Problem to work on — The expected output is exactly the lines below, starting at the line with "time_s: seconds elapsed" and ending at the line with "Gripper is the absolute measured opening", both included; no other line belongs in it.

Records —

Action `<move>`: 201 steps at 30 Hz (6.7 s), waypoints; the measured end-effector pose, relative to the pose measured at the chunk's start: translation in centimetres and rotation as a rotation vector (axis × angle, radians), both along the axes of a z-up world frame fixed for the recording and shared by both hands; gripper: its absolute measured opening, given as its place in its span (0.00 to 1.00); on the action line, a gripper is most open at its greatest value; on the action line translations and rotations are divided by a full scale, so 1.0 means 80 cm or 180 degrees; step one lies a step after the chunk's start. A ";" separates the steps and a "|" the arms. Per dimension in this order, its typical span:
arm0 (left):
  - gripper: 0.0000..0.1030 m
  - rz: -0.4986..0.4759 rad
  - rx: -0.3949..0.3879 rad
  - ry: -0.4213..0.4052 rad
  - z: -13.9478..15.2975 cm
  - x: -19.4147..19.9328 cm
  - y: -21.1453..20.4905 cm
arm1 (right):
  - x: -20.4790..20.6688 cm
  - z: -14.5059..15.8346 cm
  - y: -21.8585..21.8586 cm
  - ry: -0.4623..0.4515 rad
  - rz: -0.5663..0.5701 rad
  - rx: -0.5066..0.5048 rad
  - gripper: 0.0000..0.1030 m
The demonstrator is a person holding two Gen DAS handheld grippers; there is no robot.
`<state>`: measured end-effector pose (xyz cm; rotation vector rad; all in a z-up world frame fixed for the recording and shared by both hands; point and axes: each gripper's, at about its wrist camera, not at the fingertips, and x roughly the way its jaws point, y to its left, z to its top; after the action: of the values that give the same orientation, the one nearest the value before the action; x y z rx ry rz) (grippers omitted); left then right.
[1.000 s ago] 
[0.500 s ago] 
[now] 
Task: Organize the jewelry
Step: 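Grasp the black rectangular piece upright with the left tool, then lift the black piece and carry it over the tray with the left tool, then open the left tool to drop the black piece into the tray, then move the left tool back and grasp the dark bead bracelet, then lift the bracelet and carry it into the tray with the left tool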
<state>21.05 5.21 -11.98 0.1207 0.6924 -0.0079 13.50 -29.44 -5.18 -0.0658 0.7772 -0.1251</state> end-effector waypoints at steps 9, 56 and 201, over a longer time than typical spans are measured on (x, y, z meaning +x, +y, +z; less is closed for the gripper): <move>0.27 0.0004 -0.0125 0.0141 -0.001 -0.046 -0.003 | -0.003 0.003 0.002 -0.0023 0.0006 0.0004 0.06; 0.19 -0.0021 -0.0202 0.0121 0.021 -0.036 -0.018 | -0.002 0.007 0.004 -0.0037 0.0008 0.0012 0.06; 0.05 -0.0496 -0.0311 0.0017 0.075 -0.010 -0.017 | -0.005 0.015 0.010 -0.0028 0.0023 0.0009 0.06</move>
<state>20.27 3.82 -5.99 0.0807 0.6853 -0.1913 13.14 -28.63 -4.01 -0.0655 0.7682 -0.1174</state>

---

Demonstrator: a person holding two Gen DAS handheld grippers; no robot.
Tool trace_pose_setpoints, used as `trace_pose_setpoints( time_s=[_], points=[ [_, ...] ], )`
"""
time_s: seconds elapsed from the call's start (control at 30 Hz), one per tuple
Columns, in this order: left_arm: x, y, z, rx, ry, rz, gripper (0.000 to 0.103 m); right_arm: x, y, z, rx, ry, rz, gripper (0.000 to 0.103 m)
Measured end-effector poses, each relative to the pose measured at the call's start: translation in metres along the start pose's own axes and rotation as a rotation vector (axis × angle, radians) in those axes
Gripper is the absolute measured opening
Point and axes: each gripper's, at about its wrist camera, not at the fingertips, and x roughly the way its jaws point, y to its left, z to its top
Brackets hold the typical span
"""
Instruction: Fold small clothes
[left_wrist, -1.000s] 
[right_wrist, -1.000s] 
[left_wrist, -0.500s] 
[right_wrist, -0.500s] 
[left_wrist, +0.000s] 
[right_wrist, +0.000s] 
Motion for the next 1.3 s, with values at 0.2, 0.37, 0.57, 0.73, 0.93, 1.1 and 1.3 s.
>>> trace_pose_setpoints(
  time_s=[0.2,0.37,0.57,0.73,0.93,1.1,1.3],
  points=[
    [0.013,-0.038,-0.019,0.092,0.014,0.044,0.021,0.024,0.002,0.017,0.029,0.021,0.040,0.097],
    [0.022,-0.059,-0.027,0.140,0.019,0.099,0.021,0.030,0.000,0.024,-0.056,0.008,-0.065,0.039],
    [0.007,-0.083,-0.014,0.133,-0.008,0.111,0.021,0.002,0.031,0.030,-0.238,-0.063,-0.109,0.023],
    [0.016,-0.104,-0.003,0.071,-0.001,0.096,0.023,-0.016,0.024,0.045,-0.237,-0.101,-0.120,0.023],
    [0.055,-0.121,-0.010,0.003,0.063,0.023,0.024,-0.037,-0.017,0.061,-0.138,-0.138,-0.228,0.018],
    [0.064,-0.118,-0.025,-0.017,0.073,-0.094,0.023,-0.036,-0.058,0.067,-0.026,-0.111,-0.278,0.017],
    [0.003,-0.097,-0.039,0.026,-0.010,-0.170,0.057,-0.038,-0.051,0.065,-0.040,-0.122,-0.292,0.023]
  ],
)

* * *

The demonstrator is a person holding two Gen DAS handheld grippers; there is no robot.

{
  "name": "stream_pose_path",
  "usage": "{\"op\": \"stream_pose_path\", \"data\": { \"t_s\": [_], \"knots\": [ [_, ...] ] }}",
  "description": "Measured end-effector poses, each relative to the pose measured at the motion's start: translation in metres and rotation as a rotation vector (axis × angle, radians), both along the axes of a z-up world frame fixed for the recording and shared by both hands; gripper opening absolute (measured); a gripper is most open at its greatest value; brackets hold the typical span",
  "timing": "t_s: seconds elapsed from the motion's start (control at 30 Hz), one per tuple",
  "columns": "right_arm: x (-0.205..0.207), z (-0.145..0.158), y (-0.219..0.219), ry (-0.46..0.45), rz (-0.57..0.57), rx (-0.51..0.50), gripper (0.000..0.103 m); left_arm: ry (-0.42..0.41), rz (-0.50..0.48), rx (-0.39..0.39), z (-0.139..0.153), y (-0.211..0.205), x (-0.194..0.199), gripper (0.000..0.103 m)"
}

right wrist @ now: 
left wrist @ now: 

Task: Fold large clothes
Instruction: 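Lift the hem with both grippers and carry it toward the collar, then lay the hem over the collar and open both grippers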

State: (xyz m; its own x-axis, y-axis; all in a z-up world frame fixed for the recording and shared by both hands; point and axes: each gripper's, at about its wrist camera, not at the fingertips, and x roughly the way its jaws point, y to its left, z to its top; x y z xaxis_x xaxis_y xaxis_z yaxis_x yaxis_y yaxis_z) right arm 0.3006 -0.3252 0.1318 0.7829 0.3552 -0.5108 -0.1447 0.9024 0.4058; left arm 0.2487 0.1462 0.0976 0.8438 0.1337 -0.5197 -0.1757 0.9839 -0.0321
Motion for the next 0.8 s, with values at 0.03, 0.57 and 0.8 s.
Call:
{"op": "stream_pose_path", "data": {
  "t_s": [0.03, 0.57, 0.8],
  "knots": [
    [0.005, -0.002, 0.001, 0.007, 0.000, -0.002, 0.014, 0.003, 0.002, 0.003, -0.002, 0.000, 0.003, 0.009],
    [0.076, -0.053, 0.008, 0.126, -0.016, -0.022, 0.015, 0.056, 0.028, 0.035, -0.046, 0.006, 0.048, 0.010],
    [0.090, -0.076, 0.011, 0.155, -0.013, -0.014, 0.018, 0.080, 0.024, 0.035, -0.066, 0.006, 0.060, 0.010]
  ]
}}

Output for this task —
time_s: seconds elapsed from the call's start (control at 30 Hz), one per tuple
Columns, in this order: left_arm: x, y, z, rx, ry, rz, gripper (0.000 to 0.103 m); right_arm: x, y, z, rx, ry, rz, gripper (0.000 to 0.103 m)
Measured end-effector poses, each relative to the pose measured at the call's start: translation in metres along the start pose's own axes and rotation as a rotation vector (axis × angle, radians) in those axes
Gripper is the absolute measured opening

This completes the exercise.